Fitch argued that the case for overturning Roe v. Wade and a later decision, 1992’s Planned Parenthood v. Casey, is overwhelming.
“This Court should overrule Roe and Casey,” the Mississippi AG writes. “Roe and Casey are egregiously wrong. They have proven hopelessly unworkable.”
She added, “Nothing but a full break from those cases can stem the harms they have caused.”
The state is appealing lower court rulings that struck down a law that banned virtually all abortions after 15 weeks of pregnancy.
Earlier this week, an Obama-appointed federal judge also blocked a similar law in Arkansas.
“The conclusion that abortion is a constitutional right has no basis in text, structure, history, or tradition,” Fitch said.
“Conservatives believe the court is more open to striking down the decision following former President Donald Trump’s three appointments to the court,” ABC News reported in March.
And they were given a glimmer of hope soon thereafter.
This past May, the Supreme Court announced they would consider the Mississippi abortion law that bans most abortions after 15 weeks.
University of Texas School of Law professor Steve Vladeck told CNN at the time: “This will be, by far, the most important abortion case the Court will have heard since the Casey decision in 1992.”
Despite the conservative makeup of the court thanks to President Trump, it seems unlikely that this group of Justices would have the moral courage to overturn Roe v. Wade.
Earlier this week, The Political Insider reported that conservatives have not been impressed with the liberal decisions of the three nominally conservative judges.

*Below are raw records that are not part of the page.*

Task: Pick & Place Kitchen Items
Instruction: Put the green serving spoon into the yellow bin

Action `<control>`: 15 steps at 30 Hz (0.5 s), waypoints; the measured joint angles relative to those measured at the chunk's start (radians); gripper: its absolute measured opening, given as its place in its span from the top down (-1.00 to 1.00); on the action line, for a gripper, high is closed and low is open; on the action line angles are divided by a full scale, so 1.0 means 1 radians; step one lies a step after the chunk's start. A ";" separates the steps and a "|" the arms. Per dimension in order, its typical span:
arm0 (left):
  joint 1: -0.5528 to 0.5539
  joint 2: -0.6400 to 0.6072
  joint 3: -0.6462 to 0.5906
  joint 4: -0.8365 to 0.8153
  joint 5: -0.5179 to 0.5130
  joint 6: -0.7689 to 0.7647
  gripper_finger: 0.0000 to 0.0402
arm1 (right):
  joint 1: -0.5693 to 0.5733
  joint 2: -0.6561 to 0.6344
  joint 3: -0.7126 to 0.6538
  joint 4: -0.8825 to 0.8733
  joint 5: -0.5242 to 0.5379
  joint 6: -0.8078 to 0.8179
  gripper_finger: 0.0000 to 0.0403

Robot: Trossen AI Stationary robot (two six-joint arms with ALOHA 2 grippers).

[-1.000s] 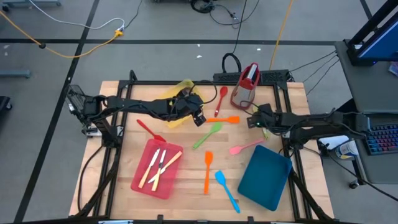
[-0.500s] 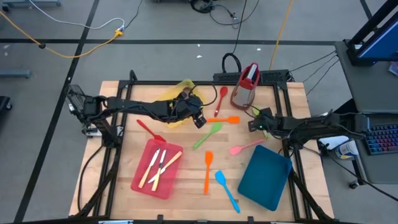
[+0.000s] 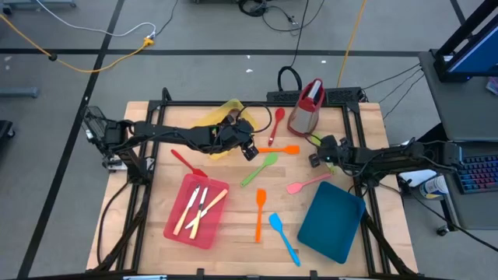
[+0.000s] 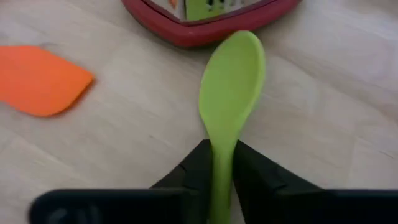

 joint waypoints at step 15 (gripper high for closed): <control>-0.041 0.000 0.000 -0.002 0.000 -0.002 0.52 | 0.142 0.000 -0.002 0.403 -0.176 -0.038 0.87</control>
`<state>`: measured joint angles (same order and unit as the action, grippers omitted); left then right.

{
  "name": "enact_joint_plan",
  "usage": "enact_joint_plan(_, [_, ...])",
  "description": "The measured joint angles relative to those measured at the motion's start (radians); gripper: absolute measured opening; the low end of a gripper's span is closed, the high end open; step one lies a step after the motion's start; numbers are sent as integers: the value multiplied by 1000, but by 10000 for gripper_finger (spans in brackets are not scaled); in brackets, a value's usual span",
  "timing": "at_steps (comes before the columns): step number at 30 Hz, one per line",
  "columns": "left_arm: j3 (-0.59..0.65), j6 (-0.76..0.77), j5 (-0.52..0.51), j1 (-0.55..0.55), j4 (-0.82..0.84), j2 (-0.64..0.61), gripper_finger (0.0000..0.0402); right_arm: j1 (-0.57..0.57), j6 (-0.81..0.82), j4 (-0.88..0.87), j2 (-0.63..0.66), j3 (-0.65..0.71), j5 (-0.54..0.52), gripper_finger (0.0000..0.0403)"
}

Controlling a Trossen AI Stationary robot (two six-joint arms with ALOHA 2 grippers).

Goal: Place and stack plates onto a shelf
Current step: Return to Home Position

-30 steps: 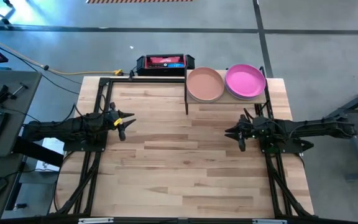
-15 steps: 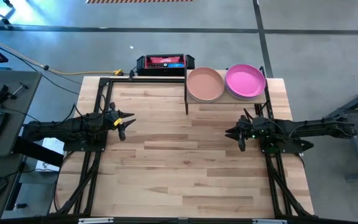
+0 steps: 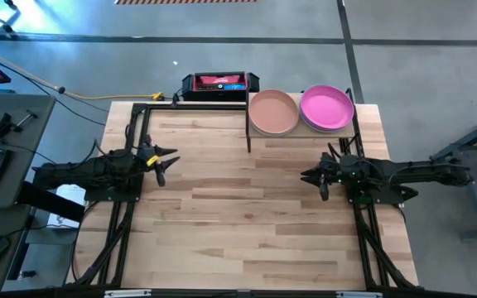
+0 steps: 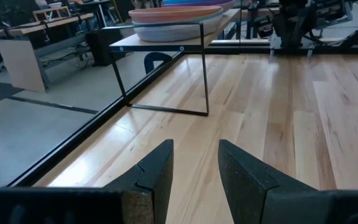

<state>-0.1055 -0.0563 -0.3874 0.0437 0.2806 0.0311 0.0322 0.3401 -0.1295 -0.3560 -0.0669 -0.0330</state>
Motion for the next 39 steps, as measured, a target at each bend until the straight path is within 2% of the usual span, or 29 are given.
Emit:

Just last year, the Supreme Court struck down abortion restrictions in Louisiana which left “the status quo of abortion law unchanged.”
With that case, Axios reported a familiar refrain in describing the victory for pro-abortion activists, as they wrote, “Chief Justice John Roberts joined the court’s more liberal justices in the decision.”
Trump, though, appointed Amy Coney Barrett to the court since then and hinted her addition could lead to a review of Roe v. Wade, saying it would be “certainly possible.”
Senator Lindsey Graham, during Barrett’s confirmation hearing, beamed, “This is the first time in American history that we’ve nominated a woman who’s unashamedly pro-life and embraces her faith without apology.”
Supreme Court Justice Amy Coney Barrett has not ruled specifically on abortion in the past, but her writings in a 2013 Texas Law Review article give a brief glance into whether she might consider a review of Roe.
“Public response to controversial cases like Roe reflects public rejection of the proposition that [precedent] can declare a permanent victor in a divisive constitutional struggle rather than desire that the precedent remain forever unchanging,” she wrote.
This past March, Arkansas Governor Asa Hutchinson signed into law a near-total abortion ban, one of the most pro-life measures in the nation.
A federal judge temporarily blocked the Arkansas abortion ban earlier this week.
Similarly, a federal judge in February blocked South Carolina’s so-called heartbeat ban, a law meant to block abortion procedures at the detection of a fetal heartbeat.
Both judges were nominated by President Barack Obama in 2012.